What is required.
Only the number is needed: how many lines of the entries below contain the word "wire".

Available data.
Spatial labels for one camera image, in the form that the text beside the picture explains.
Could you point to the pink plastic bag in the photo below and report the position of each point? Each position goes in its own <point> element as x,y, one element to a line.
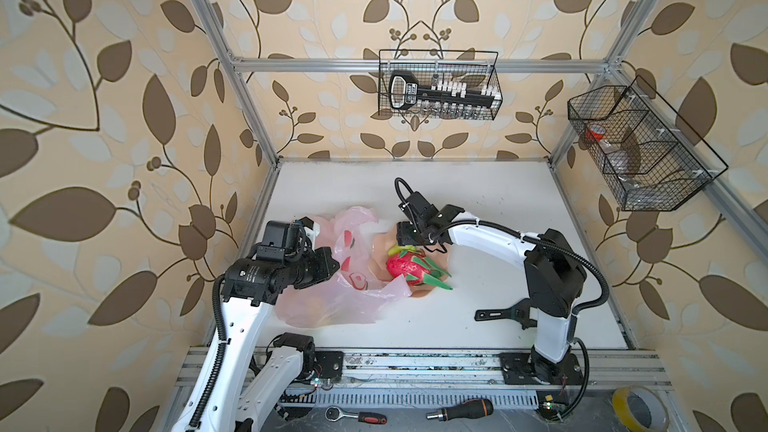
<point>336,302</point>

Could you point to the pink wavy plate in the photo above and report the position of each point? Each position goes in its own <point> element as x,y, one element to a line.
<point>382,242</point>

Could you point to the black wire basket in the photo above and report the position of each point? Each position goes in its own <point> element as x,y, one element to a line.
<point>653,157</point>
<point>471,66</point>

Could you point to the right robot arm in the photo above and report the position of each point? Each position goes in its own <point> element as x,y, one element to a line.
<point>560,283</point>

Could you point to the black socket set holder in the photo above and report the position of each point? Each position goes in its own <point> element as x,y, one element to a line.
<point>405,90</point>

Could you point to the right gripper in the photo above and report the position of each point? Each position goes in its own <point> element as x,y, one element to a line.
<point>403,235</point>

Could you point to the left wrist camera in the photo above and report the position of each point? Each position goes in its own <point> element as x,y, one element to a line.
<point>285,242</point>

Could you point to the pink dragon fruit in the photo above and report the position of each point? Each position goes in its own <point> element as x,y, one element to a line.
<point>418,270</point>

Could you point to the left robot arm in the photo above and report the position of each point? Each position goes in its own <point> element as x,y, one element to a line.
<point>243,300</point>

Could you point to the ratchet wrench red handle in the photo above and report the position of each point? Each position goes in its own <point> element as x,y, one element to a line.
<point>335,414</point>

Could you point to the green apple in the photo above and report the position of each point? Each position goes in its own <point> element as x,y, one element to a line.
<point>398,250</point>

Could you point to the black wire basket back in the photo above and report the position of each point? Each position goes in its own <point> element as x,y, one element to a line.
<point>471,66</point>

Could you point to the black orange screwdriver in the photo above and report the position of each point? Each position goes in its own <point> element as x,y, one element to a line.
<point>471,409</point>

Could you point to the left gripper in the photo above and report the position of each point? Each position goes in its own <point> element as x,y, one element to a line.
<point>323,254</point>

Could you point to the black wire basket right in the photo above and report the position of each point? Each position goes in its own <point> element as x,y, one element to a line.
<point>653,157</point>

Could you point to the dark purple mangosteen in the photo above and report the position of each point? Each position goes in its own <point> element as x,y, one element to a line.
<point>359,282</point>

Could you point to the yellow tape roll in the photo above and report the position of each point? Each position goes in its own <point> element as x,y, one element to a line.
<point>640,410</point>

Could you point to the black adjustable wrench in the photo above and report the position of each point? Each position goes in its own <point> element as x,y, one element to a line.
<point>519,312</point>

Final answer.
3